In 1943, the Gau leadership transferred the castle to the town of Waidhofen. General Lothar Rendulic, Commander-in-Chief of Army Group South and Army Group Ostmark, had his last headquarters in Waidhofen Castle. Here he discussed the terms of the armistice with American negotiators on 6 May 1945, and on 7 May the surrender of Army Group South was signed in Steyr with the Commander-in-Chief of the Third American Army. The next day Rendulic left the castle for good and went into American captivity with his staff.

In the first weeks after the end of the war, the castle was badly damaged by looting by the population and was then confiscated by the Soviet occupying forces for several years, which ultimately led to the complete destruction of the interior. In addition, in 1946, part of the castle tower collapsed onto the roof of the main building. Eventually, it was returned to its rightful owner, Louis Rothschild, who, however, donated it to the Austrian state in return for the promise to take over the pensions of his former servants.

In 1949, one of the three Austrian Federal Forestry schools was set up in the completely renovated castle. Since 1953, the popular castle courtyard plays of the Volksbühne Waidhofen have taken place in the inner courtyard.

As part of a school reform, Austria's only forestry school was built here in 1974/75. In 2002, the castle was sold to the town of Waidhofen to be used for cultural and tourist purposes, and the school was moved to alternative accommodation. Since then, the old name "Rothschild Castle" has been increasingly used again to clearly distinguish Waidhofen Castle from the "Schloss an der Eisenstrasse" hotel and event center opposite.

The well-known Austrian architect Hans Hollein was brought in to adapt the castle at record speed from 2006 to 2007. In addition to the complete redesign of the interior, a number of interventions that clearly contrasted with the historical building structure by using glass and metal resulted in a new interpretation of the castle building that was noticed but extremely controversial among the Waidhofen residents. The state exhibition hosted in the castle in 2007 brought this conflict to Austria-wide attention and also became the most important election issue in the local council elections in March 2007.
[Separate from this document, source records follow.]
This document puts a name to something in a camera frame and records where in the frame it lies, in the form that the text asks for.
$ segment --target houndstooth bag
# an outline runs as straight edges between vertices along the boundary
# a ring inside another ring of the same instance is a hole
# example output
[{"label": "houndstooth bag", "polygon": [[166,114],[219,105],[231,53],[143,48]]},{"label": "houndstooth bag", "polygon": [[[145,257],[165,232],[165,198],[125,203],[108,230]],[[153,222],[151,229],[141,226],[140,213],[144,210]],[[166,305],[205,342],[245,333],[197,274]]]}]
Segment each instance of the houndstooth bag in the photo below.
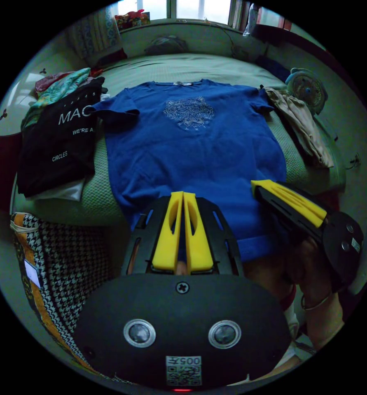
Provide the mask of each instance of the houndstooth bag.
[{"label": "houndstooth bag", "polygon": [[76,366],[103,376],[72,338],[86,299],[113,278],[103,228],[49,223],[27,213],[13,214],[10,227],[27,299],[39,321]]}]

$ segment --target beige clothing
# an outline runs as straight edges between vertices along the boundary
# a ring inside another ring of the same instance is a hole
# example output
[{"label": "beige clothing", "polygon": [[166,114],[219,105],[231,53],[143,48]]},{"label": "beige clothing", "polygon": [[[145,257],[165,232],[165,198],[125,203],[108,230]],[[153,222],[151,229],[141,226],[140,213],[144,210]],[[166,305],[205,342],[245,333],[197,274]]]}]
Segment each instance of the beige clothing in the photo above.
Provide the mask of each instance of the beige clothing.
[{"label": "beige clothing", "polygon": [[264,88],[269,99],[292,126],[301,145],[314,158],[316,167],[334,167],[333,158],[326,148],[307,105],[286,91]]}]

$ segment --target bed
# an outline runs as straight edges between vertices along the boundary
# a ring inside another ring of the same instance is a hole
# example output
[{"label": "bed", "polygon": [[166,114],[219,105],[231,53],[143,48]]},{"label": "bed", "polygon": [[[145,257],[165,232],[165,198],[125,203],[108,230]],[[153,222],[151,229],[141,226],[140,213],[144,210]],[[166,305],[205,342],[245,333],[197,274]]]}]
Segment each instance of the bed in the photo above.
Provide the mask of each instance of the bed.
[{"label": "bed", "polygon": [[[124,88],[131,88],[147,81],[186,82],[210,79],[232,85],[259,87],[262,84],[275,89],[285,87],[282,81],[255,64],[222,56],[191,53],[126,59],[104,71],[102,76],[105,77],[103,86],[109,89],[108,93],[111,96],[115,96]],[[304,164],[275,112],[271,112],[266,121],[284,153],[287,182],[311,194],[343,190],[346,182],[345,166],[336,144],[327,131],[319,125],[335,166],[331,169],[315,169]],[[81,202],[60,199],[27,201],[24,195],[17,192],[15,185],[12,193],[12,212],[32,213],[44,221],[68,225],[125,225],[125,219],[109,184],[108,158],[101,122],[97,130],[94,164],[96,173],[87,180]]]}]

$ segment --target white label
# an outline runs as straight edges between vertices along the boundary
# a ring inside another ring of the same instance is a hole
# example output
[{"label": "white label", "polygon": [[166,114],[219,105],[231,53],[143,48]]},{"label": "white label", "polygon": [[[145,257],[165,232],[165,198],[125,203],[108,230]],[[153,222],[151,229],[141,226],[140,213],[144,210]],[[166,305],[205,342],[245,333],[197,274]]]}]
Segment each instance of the white label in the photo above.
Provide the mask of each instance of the white label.
[{"label": "white label", "polygon": [[357,253],[360,253],[360,244],[352,238],[352,247],[356,250]]},{"label": "white label", "polygon": [[166,356],[168,386],[200,386],[201,356]]},{"label": "white label", "polygon": [[24,259],[24,265],[26,267],[26,273],[28,278],[38,287],[40,287],[38,273],[36,269],[26,260]]}]

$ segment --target houndstooth fabric
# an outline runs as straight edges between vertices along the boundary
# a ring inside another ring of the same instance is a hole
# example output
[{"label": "houndstooth fabric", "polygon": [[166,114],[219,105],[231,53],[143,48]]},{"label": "houndstooth fabric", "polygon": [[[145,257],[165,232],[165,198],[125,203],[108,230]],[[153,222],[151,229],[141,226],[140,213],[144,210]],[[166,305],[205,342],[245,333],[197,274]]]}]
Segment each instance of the houndstooth fabric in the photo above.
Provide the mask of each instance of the houndstooth fabric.
[{"label": "houndstooth fabric", "polygon": [[27,242],[40,269],[45,308],[72,352],[86,361],[72,334],[90,293],[111,278],[102,229],[48,223],[29,214],[23,224],[37,228]]}]
The Lower Austrian State Exhibition 2007 was held under the title "Fire & Earth" at two locations in the Mostviertel: In the Rothschild Castle in Waidhofen an der Ybbs, which represented the Iron Road, the element "fire" was presented from a cultural history perspective, from mythology to modern art. Various physical and technical aspects were also taken into account. In the St. Peter in der Au Castle, in keeping with the Moststraße there, the element "earth" was the focus. 401,000 visitors were counted at both venues together.

After a further adaptation in the winter of 2007/08, the castle now serves various purposes for the town of Waidhofen: It houses the town's historical "5e Museum", the town archives, the Iron Road Library, the library, the wedding hall, a multifunctional event hall, rooms for medieval events and the tourist information office.